Assignment :: From the entries below, copy out every line with "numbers" in it.
:::::
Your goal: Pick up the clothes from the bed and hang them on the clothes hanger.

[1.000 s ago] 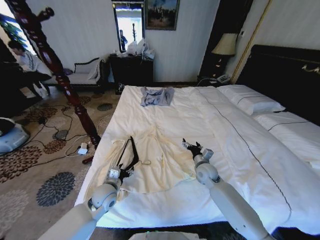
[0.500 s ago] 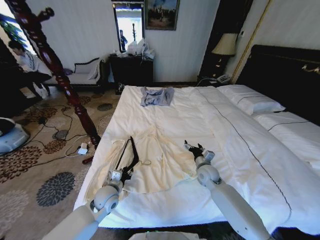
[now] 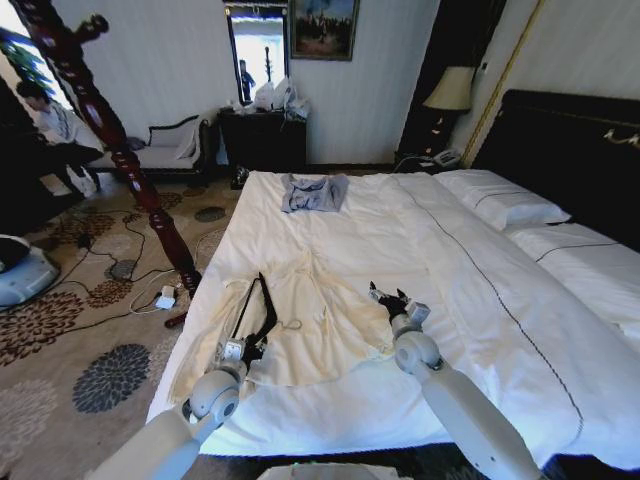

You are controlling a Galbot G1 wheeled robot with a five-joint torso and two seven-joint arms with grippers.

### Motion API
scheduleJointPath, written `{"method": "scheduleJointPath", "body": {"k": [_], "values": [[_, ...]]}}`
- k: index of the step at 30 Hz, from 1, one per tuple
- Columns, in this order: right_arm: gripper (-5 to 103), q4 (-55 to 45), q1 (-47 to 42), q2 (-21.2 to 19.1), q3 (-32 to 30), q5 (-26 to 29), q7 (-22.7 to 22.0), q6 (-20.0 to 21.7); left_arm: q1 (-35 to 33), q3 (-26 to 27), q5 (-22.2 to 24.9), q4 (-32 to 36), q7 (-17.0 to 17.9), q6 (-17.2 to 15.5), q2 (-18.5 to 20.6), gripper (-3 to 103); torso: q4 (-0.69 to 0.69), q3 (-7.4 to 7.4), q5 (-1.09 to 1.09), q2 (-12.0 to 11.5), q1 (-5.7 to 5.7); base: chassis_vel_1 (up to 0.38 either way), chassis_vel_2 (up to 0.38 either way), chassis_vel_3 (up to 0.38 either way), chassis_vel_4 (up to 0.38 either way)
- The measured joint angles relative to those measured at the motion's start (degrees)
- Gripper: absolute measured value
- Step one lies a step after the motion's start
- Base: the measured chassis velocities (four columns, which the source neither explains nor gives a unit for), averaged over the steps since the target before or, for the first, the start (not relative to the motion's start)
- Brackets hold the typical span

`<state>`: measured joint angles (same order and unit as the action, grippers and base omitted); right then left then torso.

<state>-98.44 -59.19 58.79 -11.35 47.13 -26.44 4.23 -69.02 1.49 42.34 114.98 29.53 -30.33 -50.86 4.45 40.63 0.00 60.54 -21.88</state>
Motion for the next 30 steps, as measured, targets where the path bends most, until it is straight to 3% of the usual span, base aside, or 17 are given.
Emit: {"method": "scheduleJointPath", "body": {"k": [11,15,16,23,28,30], "values": [[100,0.14,-0.06,-0.01,-0.15,-0.08,-0.27,0.02,-1.39,1.31,4.08,1.14,0.69,-0.16,0.77,52,0.0,0.0,0.0,0.0,0.0,0.0,0.0,0.0,0.0],[100,0.13,-0.27,-0.16,-0.33,-0.1,-0.42,0.03,-1.66,1.58,5.11,1.36,1.04,-0.36,0.79,49,0.0,0.0,0.0,0.0,0.0,0.0,0.0,0.0,0.0],[100,0.11,-0.36,-0.19,-0.38,-0.14,-0.5,0.03,-1.65,1.75,6.0,1.56,1.4,-0.81,0.73,45,0.0,0.0,0.0,0.0,0.0,0.0,0.0,0.0,0.0],[100,-0.1,-0.7,-0.27,-0.54,-0.33,-0.8,0.03,-0.98,3.56,10.29,3.06,2.66,-3.95,0.9,49,0.0,0.0,-0.01,0.0,0.0,0.0,0.0,0.0,0.0],[100,-0.16,-0.92,-0.29,-0.58,-0.51,-0.95,0.04,-0.46,5.53,13.11,3.2,2.79,-5.27,1.79,64,0.0,0.0,0.0,0.0,0.0,0.0,0.0,0.0,0.0],[100,-0.26,-0.93,-0.27,-0.58,-0.53,-1.03,0.04,-0.44,6.05,14.88,3.12,2.78,-5.93,1.89,74,0.0,0.0,0.0,0.0,0.0,0.0,0.0,0.0,0.0]]}}
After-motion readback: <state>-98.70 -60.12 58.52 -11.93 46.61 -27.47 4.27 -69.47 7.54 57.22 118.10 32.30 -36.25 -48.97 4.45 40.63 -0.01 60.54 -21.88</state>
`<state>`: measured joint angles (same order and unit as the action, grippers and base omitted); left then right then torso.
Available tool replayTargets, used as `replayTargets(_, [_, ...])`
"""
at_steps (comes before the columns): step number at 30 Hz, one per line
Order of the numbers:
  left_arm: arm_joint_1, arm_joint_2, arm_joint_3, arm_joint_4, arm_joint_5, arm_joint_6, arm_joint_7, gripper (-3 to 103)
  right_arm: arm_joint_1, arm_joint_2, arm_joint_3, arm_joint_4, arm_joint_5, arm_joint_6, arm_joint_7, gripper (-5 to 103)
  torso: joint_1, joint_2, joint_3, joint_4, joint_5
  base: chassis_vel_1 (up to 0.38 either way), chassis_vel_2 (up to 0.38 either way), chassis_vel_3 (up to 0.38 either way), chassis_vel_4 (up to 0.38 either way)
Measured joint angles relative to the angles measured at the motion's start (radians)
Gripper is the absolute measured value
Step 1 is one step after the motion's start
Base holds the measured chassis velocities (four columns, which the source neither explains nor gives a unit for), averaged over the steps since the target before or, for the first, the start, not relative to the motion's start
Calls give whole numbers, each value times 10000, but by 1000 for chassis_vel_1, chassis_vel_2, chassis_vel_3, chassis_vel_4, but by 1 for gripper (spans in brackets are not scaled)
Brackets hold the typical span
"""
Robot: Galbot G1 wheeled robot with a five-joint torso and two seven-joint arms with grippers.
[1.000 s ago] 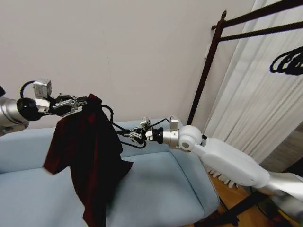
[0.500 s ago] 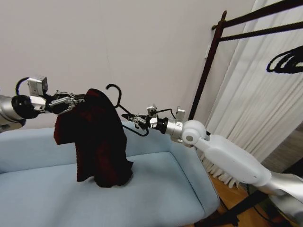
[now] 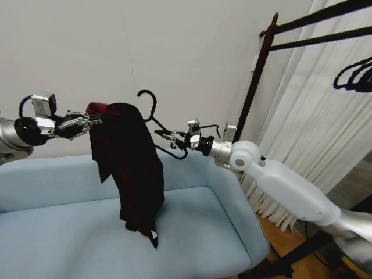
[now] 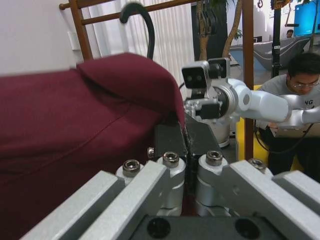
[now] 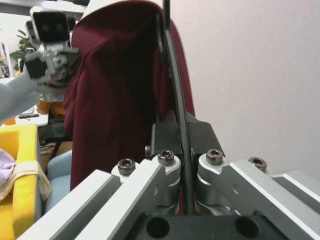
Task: Pick up the clothes from the sofa and hang them on the clothes hanger.
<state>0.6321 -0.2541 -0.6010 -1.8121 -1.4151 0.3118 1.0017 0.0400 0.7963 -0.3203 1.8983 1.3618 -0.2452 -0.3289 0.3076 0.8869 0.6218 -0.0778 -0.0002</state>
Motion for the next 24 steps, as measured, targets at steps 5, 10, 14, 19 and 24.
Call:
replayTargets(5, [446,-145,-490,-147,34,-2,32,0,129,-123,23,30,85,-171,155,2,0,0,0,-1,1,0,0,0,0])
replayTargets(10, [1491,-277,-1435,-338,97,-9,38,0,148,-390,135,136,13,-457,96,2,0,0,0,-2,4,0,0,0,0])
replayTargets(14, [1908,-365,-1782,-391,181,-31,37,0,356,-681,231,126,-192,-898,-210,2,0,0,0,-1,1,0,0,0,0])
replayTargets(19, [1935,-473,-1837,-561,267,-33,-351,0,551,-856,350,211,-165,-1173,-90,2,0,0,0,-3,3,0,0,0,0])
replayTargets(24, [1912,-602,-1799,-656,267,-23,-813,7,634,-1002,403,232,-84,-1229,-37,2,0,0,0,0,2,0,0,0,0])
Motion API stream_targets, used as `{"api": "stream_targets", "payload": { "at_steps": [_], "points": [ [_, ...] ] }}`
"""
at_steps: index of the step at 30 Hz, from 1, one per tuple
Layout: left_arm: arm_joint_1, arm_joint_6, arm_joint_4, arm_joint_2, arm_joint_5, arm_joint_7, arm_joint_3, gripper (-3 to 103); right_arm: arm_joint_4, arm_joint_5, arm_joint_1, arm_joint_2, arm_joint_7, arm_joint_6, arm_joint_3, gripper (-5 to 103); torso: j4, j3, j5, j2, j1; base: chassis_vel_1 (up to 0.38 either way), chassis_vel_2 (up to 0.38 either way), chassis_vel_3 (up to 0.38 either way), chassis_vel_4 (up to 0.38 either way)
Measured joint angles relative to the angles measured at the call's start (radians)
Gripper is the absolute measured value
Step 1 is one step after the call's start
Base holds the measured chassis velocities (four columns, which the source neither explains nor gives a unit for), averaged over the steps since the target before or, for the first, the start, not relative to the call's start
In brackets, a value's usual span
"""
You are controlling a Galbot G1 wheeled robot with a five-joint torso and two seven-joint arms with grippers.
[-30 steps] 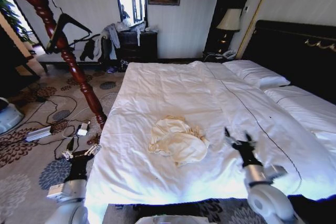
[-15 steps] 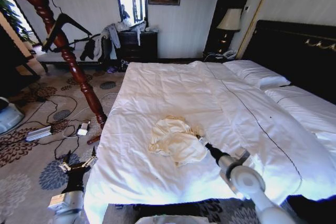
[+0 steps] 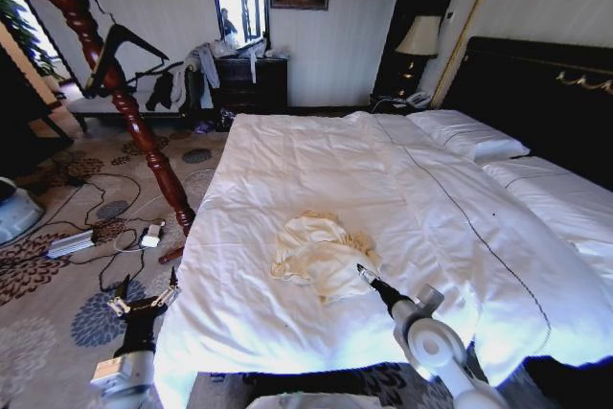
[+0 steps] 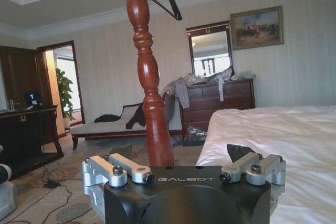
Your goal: Pick up the clothes from the bed and hang them on the clothes hanger.
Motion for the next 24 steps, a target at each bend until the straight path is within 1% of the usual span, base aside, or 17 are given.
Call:
{"api": "stream_targets", "payload": {
  "at_steps": [4,7,8,10,11,12,13,17,18,19,20,23,24],
  "points": [
    [0.001,-0.003,0.0,-0.011,0.018,-0.003,0.008,100,-0.018,-0.002,0.001,0.02,-0.003,0.012,-0.015,101,0.0,0.0,0.0001,0.0,0.0,0.0,0.0,0.0,0.0],
    [0.004,-0.007,-0.001,-0.016,0.022,-0.008,0.008,100,-0.031,-0.007,0.008,0.052,-0.018,0.029,-0.029,86,0.0002,0.0,0.0001,0.0,0.0,0.0,0.0,0.0,0.0],
    [0.004,-0.007,-0.001,-0.016,0.022,-0.008,0.008,100,-0.031,-0.007,0.008,0.052,-0.018,0.029,-0.029,86,0.0002,0.0,0.0001,0.0,0.0,0.0,0.0,0.0,0.0],
    [0.006,-0.008,-0.001,-0.017,0.021,-0.012,0.005,100,-0.033,-0.017,0.006,0.061,-0.025,0.039,-0.034,76,0.0001,0.0,0.0001,0.0,0.0,0.0,0.0,0.0,0.0],
    [0.006,-0.008,-0.001,-0.017,0.02,-0.015,0.003,100,-0.033,-0.024,0.005,0.064,-0.028,0.044,-0.036,76,0.0001,0.0,0.0001,0.0,0.0,0.0,0.0,0.0,0.0],
    [0.006,-0.008,-0.001,-0.017,0.018,-0.019,0.001,100,-0.034,-0.043,0.0,0.066,-0.036,0.057,-0.041,70,0.0001,0.0,0.0001,0.0,0.0,0.0,0.0,0.0,0.0],
    [0.006,-0.008,-0.001,-0.017,0.018,-0.019,0.001,100,-0.034,-0.043,0.0,0.066,-0.036,0.057,-0.041,70,0.0001,0.0,0.0001,0.0,0.0,0.0,0.0,0.0,0.0],
    [0.01,-0.011,0.008,-0.021,0.018,-0.024,0.004,100,-0.022,-0.083,-0.024,0.076,-0.047,0.077,-0.06,48,0.0001,0.0,0.0,0.0,0.0,0.0,0.0,0.0,0.0],
    [0.01,-0.011,0.008,-0.021,0.018,-0.024,0.004,100,-0.022,-0.083,-0.024,0.076,-0.047,0.077,-0.06,48,0.0001,0.0,0.0,0.0,0.0,0.0,0.0,0.0,0.0],
    [0.01,-0.012,0.011,-0.022,0.019,-0.024,0.005,100,-0.018,-0.094,-0.03,0.081,-0.051,0.081,-0.066,42,0.0001,0.0,0.0,0.0,0.0,0.0,0.0,0.0,0.0],
    [0.009,-0.012,0.013,-0.022,0.019,-0.025,0.005,100,-0.018,-0.105,-0.034,0.085,-0.054,0.085,-0.072,42,0.0001,0.0,0.0,0.0,0.0,0.0,0.0,0.0,0.0],
    [0.005,-0.013,0.018,-0.022,0.019,-0.027,0.006,100,-0.025,-0.159,-0.04,0.099,-0.071,0.108,-0.087,27,0.0001,0.0,0.0001,0.0,0.0,0.0,0.0,0.0,0.0],
    [0.005,-0.013,0.018,-0.022,0.019,-0.027,0.006,100,-0.025,-0.159,-0.04,0.099,-0.071,0.108,-0.087,27,0.0001,0.0,0.0001,0.0,0.0,0.0,0.0,0.0,0.0]
  ]
}}
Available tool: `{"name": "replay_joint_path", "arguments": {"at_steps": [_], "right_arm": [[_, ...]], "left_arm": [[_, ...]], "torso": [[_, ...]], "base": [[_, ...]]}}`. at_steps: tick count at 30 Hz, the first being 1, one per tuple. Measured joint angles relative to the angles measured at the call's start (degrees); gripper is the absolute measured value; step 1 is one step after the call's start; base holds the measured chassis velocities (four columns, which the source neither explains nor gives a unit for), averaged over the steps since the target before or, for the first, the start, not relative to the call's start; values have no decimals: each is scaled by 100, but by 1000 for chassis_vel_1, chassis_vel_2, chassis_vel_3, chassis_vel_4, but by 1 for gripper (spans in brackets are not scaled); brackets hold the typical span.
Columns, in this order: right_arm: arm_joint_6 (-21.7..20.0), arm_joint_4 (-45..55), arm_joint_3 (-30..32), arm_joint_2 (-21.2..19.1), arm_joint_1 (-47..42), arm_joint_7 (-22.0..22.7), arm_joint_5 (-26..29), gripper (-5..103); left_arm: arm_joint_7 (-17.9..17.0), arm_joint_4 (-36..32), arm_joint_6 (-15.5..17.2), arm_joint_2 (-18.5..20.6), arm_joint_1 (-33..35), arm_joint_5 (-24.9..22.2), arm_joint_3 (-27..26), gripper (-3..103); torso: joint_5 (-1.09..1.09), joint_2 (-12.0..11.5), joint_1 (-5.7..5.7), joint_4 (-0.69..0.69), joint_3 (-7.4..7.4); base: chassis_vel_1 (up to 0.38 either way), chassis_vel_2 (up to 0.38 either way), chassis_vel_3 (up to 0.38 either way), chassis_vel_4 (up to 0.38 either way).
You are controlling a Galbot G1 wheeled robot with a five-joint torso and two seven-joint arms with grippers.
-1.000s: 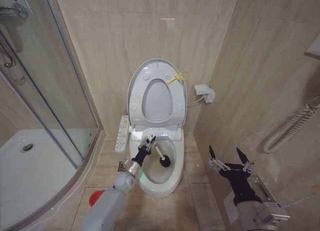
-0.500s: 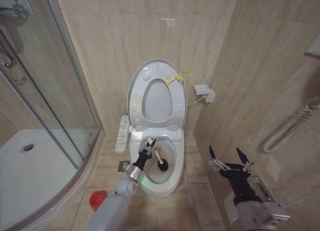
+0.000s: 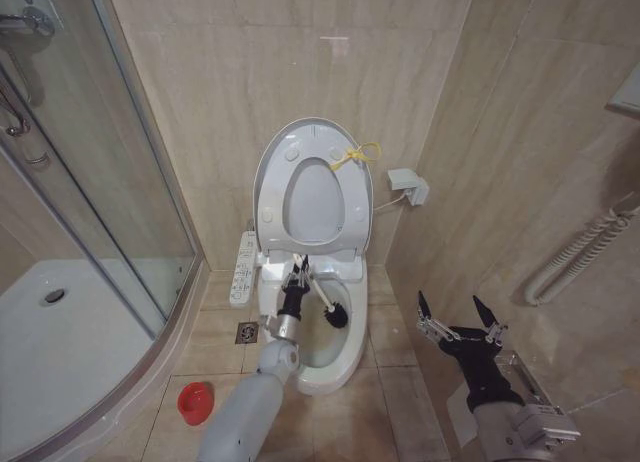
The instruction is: Open the toilet lid, clean the toilet bowl with a toilet brush, close the toilet lid, and flush.
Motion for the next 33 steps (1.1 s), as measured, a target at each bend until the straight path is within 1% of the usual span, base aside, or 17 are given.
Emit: {"name": "replay_joint_path", "arguments": {"at_steps": [3,5,8,9,10,11,13,15,16,19,21,24,27,28,29,30,33], "right_arm": [[0,0,0,0,0,0,0,100],[0,0,0,0,0,0,0,100],[0,0,0,0,0,0,0,100],[0,0,0,0,0,0,0,100],[0,0,0,0,0,0,0,100],[0,0,0,0,0,0,0,100],[0,0,0,0,0,0,0,100],[0,0,0,0,0,0,0,100],[0,0,0,0,0,0,0,100],[0,0,0,0,0,0,0,100],[0,0,0,0,0,0,0,100],[0,0,0,0,0,0,0,100],[0,0,0,0,0,0,0,100],[0,0,0,0,0,0,0,100],[0,0,0,0,0,0,0,100],[0,0,0,0,0,0,0,100],[0,1,0,0,0,0,0,100]], "left_arm": [[-25,0,67,92,134,168,-20,22],[-142,-16,109,167,252,618,-122,22],[-240,-95,115,172,294,694,-156,22],[-294,-216,143,162,315,496,-146,22],[-330,-613,167,34,348,-322,-99,22],[-297,-885,176,-88,381,-778,-104,22],[-244,-903,185,-124,407,-793,-124,22],[-115,-790,160,-149,459,-601,-176,22],[-37,-627,145,-147,552,-370,-237,22],[-23,-472,119,-146,678,-103,-328,22],[-39,-330,29,-158,733,412,-450,22],[-57,-307,-44,-163,727,594,-480,22],[-67,-606,-14,-216,666,33,-396,22],[-67,-606,-14,-216,666,33,-396,22],[-67,-698,13,-231,654,-129,-377,22],[-65,-931,90,-263,649,-497,-332,22],[-5,-1020,146,-269,680,-587,-315,22]], "torso": [[0,0,0,0,0],[1,0,-1,-1,-1],[0,0,0,-1,0],[0,0,0,-1,0],[-1,0,0,-3,0],[1,0,0,-4,0],[0,0,0,-4,0],[1,0,-1,-1,0],[1,1,-1,-1,0],[0,0,0,1,0],[0,1,-1,-2,0],[-1,0,-1,-4,0],[-1,0,0,-3,1],[-1,0,0,-3,1],[-1,0,0,-3,0],[0,0,0,-3,0],[0,0,0,-3,0]], "base": [[0,0,0,0],[0,0,0,0],[0,0,0,0],[0,0,0,0],[0,0,0,0],[0,0,0,0],[0,0,0,0],[0,0,0,0],[0,0,0,0],[0,0,0,0],[0,0,0,0],[0,0,0,0],[0,0,0,0],[0,0,0,0],[0,0,0,0],[0,0,0,0],[0,0,0,0]]}}
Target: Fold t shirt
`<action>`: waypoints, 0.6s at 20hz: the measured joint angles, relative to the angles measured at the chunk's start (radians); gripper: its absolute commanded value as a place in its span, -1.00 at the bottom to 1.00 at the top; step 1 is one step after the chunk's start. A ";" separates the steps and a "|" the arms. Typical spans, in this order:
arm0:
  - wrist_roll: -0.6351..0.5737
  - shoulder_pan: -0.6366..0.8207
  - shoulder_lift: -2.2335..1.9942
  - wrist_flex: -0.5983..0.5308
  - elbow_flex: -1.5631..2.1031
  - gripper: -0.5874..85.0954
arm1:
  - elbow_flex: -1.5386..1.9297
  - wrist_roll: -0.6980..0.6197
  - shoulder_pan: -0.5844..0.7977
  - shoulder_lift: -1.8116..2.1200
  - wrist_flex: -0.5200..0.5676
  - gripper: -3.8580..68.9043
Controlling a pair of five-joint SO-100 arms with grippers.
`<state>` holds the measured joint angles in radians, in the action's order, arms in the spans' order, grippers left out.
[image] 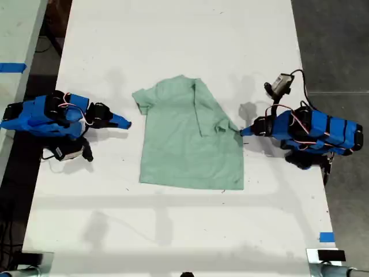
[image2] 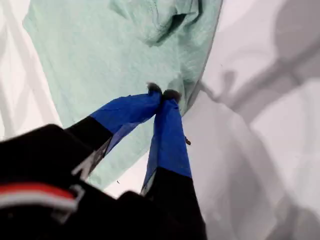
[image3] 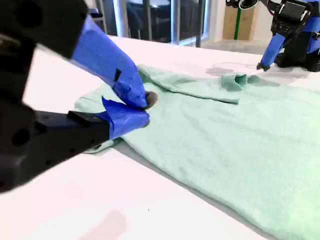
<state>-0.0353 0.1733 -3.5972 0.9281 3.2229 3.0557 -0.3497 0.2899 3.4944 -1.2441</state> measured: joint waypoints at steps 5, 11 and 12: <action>0.031 0.032 0.233 -0.009 -0.227 -0.72 | 0.000 0.000 0.000 0.000 0.000 -0.89; -0.446 0.449 1.342 -0.003 -0.810 -0.62 | 0.000 -0.018 -0.008 0.000 0.000 -0.89; -0.500 0.497 1.433 -0.018 -0.836 -0.62 | 0.000 -0.023 -0.009 0.000 0.000 -0.89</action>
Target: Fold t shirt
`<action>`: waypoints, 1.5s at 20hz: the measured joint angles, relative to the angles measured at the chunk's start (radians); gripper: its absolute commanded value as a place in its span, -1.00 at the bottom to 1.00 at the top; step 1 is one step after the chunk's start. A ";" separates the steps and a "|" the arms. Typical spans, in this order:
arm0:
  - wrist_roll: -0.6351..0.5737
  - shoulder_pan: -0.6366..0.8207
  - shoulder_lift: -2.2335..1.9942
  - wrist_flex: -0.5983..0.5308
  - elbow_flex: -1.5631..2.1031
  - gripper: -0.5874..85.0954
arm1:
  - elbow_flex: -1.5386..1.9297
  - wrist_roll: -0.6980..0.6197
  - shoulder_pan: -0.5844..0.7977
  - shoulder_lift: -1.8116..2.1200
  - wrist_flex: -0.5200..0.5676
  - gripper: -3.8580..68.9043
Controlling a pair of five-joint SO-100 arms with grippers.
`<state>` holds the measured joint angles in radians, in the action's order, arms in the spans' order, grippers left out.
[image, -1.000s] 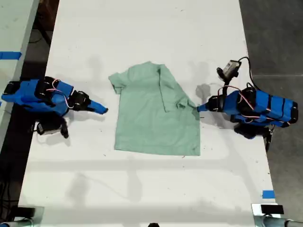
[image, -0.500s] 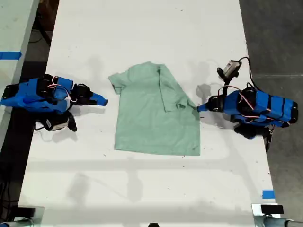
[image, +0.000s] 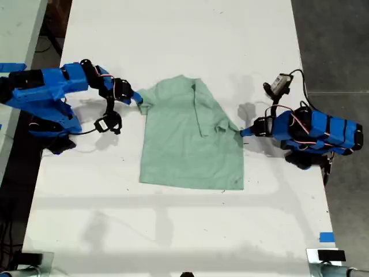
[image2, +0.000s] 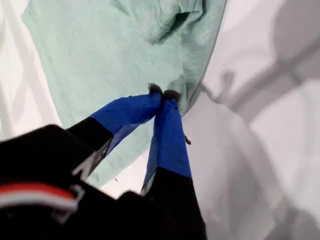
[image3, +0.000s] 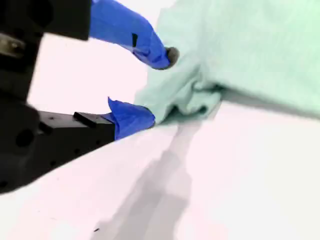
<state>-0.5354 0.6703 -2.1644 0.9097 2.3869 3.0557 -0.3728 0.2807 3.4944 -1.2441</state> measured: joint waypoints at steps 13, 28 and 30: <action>-0.104 0.132 0.525 -0.054 -0.339 -0.66 | 0.000 0.000 -0.006 0.000 0.000 -0.89; 0.040 0.130 0.752 0.189 -0.588 -0.99 | 0.000 0.000 -0.009 0.000 0.000 -0.89; 0.044 0.127 0.772 0.242 -0.657 -0.99 | 0.000 0.000 -0.009 0.000 0.000 -0.89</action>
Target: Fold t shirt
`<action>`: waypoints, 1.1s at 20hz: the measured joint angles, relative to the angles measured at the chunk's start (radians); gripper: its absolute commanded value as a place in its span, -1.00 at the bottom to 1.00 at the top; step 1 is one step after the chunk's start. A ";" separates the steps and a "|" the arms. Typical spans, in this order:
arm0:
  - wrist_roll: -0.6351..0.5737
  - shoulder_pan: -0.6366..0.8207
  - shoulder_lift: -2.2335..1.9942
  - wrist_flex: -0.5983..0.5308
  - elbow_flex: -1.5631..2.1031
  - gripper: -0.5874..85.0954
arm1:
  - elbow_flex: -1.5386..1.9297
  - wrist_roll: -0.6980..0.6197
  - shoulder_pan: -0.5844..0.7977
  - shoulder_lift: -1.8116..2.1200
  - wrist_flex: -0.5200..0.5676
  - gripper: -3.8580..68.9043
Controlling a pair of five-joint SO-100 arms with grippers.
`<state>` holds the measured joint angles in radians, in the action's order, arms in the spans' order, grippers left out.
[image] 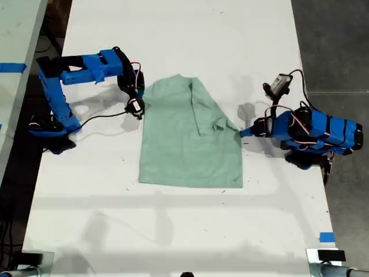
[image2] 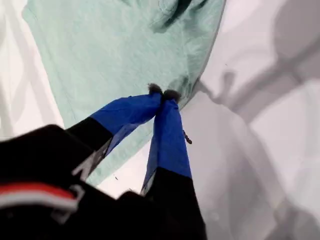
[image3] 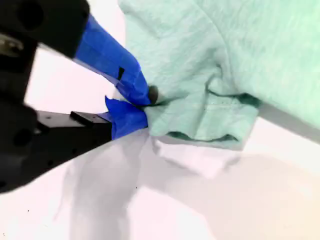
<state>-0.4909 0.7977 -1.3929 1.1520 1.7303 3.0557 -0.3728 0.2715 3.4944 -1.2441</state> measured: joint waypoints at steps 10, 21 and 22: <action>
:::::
Answer box ::
Order of the numbers:
Calls give whole numbers, each value times 10000, but by 1000 for chassis_vel_1, chassis_vel_2, chassis_vel_3, chassis_vel_4, but by 1 for gripper (spans in brackets are not scaled)

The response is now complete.